As software is turning into a collection of services pulled from various providers, the application programming interface, known as an API, is getting some serious attention. That’s why Runscope (see disclosure), a year-old startup based in San Francisco, has raised a $6 million series A round led by General Catalyst Partners with participation from True Ventures and Lerer Ventures.
The company, which raised a $1.1 million seed round from True Ventures last year, provides debugging and testing tools for APIs. In short, it helps make sure those APIs are working — a big deal as more and more companies start using APIs to build customer and internal software. For example, a business might build software that uses inventory tracking from an internal API combined with shipping data from FedEx’s API to show customers when an order might be available.

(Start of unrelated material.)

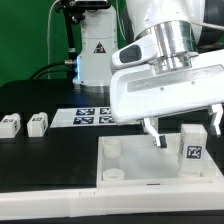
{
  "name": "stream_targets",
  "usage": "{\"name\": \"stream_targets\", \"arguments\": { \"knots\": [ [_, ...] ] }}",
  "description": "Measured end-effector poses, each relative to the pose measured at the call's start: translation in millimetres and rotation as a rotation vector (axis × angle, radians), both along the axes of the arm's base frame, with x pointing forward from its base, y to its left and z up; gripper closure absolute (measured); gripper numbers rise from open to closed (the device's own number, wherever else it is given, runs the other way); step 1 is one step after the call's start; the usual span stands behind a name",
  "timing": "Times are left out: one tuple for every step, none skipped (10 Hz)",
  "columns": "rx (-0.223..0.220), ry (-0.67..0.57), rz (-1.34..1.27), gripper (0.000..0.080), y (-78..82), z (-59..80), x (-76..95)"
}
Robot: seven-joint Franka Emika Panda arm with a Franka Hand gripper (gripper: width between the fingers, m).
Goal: Assemble one leg
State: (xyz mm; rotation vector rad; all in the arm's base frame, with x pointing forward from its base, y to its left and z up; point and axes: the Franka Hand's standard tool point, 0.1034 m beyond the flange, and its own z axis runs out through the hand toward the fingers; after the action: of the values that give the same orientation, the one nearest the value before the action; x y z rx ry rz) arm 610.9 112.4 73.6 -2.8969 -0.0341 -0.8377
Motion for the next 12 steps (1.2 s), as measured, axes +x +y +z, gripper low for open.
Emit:
{"name": "stream_targets", "arguments": {
  "knots": [
    [0.000, 0.000, 0.000, 0.0157, 0.0, 0.0, 0.0],
    [0.000, 0.000, 0.000, 0.0157, 0.0, 0.0, 0.0],
    [0.000, 0.000, 0.000, 0.0151, 0.0, 0.0, 0.0],
    [0.000, 0.000, 0.000, 0.0151, 0.0, 0.0, 0.0],
    [0.000, 0.000, 0.000, 0.0150, 0.0, 0.0, 0.0],
    [0.000, 0.000, 0.000, 0.0150, 0.0, 0.0, 0.0],
    [0.001, 0.006, 0.001, 0.0150, 0.3, -0.5, -0.4],
    [0.005, 0.053, 0.011, 0.0150, 2.2, -2.1, -1.6],
    [0.007, 0.063, 0.011, 0.0150, 0.7, 4.8, 3.3],
    [0.012, 0.105, 0.013, 0.0150, -0.7, 7.5, 6.2],
    [0.027, 0.227, 0.029, 0.0150, 2.4, 7.3, 6.9],
    [0.038, 0.304, 0.040, 0.0150, 2.8, 12.1, 13.3]
  ]
}}
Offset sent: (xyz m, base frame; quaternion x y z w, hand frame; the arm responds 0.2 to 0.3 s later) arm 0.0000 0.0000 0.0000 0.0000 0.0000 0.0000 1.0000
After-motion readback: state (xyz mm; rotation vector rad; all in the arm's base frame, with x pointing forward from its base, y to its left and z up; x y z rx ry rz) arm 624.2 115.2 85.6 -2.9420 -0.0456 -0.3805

The rise in APIs is driven by several trends, most notably the rise of mobile apps. Instead of loading a giant software program on the relatively small processing and memory of a phone, building a lightweight app that pulls in information form a cloud back end makers more sense. APIs are the way to grab that information. But they aren’t always easy to manage and, if you have hundreds of APIs, figuring out if one is broken or misbehaving can be costly. Runscope addresses this problem with its service for customers that include Docusign, Fitbit (see disclosure), Xamarin and uShip.
As part of this funding Runscope is offering its services for on-premise deployments behind company firewalls. That will be a huge step in helping drive enterprise adoption of the more modern way of developing software applications, according to Steve Herrod, a managing director at General Catalyst Partners and the former CTO of VMware. Herrod is joining Runscope’s board as part of this financing round.

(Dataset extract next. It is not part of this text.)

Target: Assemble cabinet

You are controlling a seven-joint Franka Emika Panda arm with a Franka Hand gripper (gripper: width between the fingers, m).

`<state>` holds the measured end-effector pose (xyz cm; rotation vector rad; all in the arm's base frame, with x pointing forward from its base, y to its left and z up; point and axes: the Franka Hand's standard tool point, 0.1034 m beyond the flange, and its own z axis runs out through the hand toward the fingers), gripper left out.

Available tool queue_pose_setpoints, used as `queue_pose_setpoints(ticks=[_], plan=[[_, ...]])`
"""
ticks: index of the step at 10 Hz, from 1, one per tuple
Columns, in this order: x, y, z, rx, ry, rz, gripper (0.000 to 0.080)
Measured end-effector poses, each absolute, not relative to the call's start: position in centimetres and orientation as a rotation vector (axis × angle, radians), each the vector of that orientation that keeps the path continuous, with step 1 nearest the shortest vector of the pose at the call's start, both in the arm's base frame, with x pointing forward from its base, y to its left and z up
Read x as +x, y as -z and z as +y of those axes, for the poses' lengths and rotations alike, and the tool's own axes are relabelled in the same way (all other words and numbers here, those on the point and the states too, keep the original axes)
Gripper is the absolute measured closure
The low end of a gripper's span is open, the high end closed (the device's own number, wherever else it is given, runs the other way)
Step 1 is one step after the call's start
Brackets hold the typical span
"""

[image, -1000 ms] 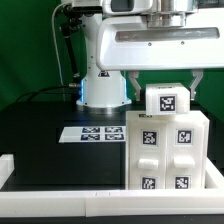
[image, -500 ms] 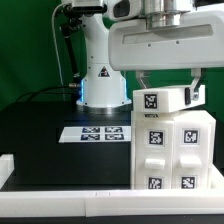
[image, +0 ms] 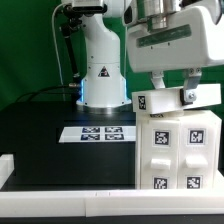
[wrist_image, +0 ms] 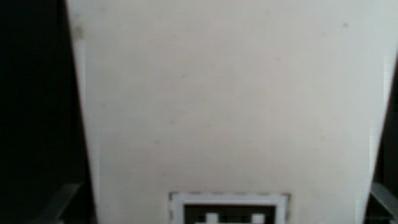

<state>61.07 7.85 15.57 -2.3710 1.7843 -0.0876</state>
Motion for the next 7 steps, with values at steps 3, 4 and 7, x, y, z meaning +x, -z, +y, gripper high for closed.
queue_pose_setpoints(ticks=[3,4,7], plan=[[61.01,-15.5,7.96,-2.117,0.046,2.066,0.0242],[61.0,-15.48,7.97,-2.047,0.032,2.129,0.0242],[60.95,-15.45,7.91,-1.9,-0.03,2.248,0.0242]])
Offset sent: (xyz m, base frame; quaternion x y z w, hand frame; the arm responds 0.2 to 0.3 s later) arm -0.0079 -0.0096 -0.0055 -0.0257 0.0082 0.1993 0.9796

Runscope so far has gained credibility with developers, but advancing into the enterprise will be both a big challenge and big opportunity. Enterprises aren’t just thinking about developing applications that can be consumed on mobile phones, they are also trying to tie together streams of sensor data from their vehicle fleets, manufacturing floors and even employee work stations to build services that can make their operations more efficient. That data from connected devices will be consumed as an API, and Runscope aims to make sure those APIs are working.
Runscope’s founders Frank Stratton (pictured above left) and John Sheehan (pictured above right) are familiar with the developer world from their histories at Twilio and IFTTT, but having Herrod on the board should help give them the enterprise perspective they’ll need. The entire topic is one we’ll discuss more fully at our upcoming Structure event June 18 and 19 in San Francisco.
Disclosure: Both Runscope and Fitbit are backed by True Ventures. True Ventures is an investor in the parent company of this blog, Giga Omni Media.